(GIVEN INFORMATION)
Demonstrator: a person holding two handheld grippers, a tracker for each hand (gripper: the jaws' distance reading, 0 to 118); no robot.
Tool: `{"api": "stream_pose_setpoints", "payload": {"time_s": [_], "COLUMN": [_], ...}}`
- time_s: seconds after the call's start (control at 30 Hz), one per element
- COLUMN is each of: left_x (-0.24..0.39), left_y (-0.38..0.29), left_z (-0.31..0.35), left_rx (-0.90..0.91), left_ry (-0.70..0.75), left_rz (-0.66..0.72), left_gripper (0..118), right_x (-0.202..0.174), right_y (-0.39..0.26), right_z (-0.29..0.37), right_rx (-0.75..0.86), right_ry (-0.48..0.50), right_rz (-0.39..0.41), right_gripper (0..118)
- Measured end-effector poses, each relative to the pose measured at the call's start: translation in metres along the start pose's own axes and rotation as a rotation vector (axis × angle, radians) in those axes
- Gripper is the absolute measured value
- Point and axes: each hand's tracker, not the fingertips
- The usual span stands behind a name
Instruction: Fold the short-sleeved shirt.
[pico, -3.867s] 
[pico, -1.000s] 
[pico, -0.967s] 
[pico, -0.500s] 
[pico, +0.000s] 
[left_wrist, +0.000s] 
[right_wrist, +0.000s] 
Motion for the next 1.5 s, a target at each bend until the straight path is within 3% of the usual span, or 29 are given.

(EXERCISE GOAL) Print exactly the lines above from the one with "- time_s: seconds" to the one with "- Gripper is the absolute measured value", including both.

(COMPLETED TASK)
- time_s: seconds after the call's start (control at 30 Hz), one per element
- COLUMN is each of: left_x (-0.24..0.39), left_y (-0.38..0.29), left_z (-0.31..0.35), left_rx (-0.90..0.91), left_ry (-0.70..0.75), left_rz (-0.66..0.72), left_gripper (0..118), right_x (-0.202..0.174), right_y (-0.39..0.26), right_z (-0.29..0.37), right_rx (-0.75..0.86), right_ry (-0.48..0.50), right_rz (-0.39..0.41), right_gripper (0..118)
- Measured end-effector poses, each relative to the pose measured at the call's start: translation in metres along the start pose's own axes and rotation as a rotation vector (axis × angle, radians) in those axes
- Gripper is the absolute measured value

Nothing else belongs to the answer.